- [EXERCISE DIRECTIONS]
Find the line with "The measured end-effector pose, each" in the entries below. Repeat it, every following line, and the line with "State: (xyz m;", exactly and with nothing added.

BEGIN AVAILABLE RECORDS

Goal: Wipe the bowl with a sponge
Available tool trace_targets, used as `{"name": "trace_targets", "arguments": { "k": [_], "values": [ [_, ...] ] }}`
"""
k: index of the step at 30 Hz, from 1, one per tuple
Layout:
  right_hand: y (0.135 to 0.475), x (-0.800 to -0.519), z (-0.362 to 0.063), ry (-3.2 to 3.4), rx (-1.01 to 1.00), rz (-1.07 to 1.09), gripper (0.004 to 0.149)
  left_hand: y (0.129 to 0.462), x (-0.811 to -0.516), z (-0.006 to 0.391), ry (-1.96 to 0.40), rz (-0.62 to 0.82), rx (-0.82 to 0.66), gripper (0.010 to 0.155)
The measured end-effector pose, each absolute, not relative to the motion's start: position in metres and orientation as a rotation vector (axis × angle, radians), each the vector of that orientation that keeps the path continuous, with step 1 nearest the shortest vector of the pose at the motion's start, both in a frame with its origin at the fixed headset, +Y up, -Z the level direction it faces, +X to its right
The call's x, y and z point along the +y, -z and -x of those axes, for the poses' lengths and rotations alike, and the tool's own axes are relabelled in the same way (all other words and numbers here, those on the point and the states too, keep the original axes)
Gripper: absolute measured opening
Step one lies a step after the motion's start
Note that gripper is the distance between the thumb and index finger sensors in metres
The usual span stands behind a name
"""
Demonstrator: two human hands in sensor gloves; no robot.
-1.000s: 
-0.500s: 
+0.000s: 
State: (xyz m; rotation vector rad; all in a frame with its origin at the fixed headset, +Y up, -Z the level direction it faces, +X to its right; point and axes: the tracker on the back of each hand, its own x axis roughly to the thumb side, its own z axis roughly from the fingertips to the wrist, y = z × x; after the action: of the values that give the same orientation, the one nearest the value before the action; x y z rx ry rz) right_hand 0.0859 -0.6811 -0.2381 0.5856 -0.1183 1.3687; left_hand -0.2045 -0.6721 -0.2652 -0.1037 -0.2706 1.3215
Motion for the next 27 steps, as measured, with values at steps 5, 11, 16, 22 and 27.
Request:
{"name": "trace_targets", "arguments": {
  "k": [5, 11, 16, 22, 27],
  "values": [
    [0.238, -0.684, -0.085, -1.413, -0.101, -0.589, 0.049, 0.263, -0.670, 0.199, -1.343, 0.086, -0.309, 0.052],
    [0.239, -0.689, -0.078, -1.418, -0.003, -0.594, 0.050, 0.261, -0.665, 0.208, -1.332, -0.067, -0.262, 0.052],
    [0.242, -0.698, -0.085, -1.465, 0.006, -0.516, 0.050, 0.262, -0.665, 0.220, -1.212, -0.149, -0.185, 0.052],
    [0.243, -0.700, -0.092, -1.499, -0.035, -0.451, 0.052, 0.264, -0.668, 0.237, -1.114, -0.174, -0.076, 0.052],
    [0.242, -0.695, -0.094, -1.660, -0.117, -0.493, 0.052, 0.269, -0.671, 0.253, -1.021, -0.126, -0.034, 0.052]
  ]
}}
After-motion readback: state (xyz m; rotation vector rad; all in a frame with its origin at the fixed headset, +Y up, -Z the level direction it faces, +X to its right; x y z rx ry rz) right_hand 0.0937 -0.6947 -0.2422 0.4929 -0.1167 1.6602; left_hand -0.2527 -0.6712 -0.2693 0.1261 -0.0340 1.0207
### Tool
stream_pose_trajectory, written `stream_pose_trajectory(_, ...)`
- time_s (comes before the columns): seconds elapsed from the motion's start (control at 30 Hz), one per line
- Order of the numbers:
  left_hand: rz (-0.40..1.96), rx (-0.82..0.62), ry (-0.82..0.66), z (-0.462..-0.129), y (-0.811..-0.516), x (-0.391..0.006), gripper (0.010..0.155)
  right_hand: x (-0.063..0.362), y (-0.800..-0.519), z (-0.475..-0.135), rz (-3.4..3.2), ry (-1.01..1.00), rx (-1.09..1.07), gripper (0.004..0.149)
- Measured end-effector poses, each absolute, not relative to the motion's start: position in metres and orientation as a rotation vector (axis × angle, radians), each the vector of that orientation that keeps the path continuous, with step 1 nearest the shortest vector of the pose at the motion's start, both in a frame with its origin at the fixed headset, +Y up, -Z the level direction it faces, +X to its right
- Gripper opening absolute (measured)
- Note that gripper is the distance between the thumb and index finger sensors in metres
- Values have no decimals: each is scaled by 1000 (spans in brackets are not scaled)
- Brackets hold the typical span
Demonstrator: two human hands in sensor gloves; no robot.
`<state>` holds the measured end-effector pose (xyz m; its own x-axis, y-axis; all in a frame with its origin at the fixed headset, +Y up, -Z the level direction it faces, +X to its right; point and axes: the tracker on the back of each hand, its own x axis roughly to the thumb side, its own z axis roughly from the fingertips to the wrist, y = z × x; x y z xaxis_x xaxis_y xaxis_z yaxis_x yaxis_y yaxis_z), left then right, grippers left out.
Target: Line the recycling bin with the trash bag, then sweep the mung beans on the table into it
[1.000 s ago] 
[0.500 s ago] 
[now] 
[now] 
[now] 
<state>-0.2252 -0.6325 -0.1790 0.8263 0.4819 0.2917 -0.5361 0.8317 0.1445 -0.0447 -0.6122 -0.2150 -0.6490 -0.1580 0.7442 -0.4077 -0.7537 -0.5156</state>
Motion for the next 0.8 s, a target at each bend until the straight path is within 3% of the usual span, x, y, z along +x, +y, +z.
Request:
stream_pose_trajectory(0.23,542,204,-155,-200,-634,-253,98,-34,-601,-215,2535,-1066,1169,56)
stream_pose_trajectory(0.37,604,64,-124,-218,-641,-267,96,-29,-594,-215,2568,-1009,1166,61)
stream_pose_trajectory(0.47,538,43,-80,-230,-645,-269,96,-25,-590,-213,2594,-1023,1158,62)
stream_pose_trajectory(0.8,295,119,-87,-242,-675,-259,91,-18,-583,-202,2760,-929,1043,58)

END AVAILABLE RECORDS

- [COMPLETED TASK]
The measured end-effector pose, each absolute, not relative to the motion's start: position in metres and orientation as a rotation vector (axis × angle, radians), each the vector of that orientation that keeps the path continuous, with step 1 nearest the shortest vector of the pose at the motion's start, both in a frame with its origin at the fixed headset, +Y up, -Z the level direction it faces, +X to its right
The call's x, y and z point along the +y, -z and -x of those axes, for the poses' lengths and rotations alike, and the tool's own axes are relabelled in the same way (all other words and numbers here, those on the point and the states too, keep the original axes)
Gripper: absolute measured opening
Step one lies a step after the motion's start
Note that gripper is the distance between the thumb and index finger sensors in metres
The usual span stands behind a name
"""
Demonstrator: two human hands in sensor gloves; no robot.
-1.000s: 
-0.500s: 
+0.000s: 
State: (xyz m; rotation vector rad; all in a frame with its origin at the fixed headset, +Y up, -Z the level direction it faces, +X to its right; point and axes: the tracker on the back of each hand, its own x axis roughly to the thumb side, its own z axis roughly from the fingertips to the wrist, y = z × x; after the action: of the values that give the same orientation, the one nearest the value before the action; x y z rx ry rz) right_hand 0.0859 -0.6811 -0.2381 0.5856 -0.1183 1.3687; left_hand -0.2045 -0.6721 -0.2652 -0.1037 -0.2706 1.3215

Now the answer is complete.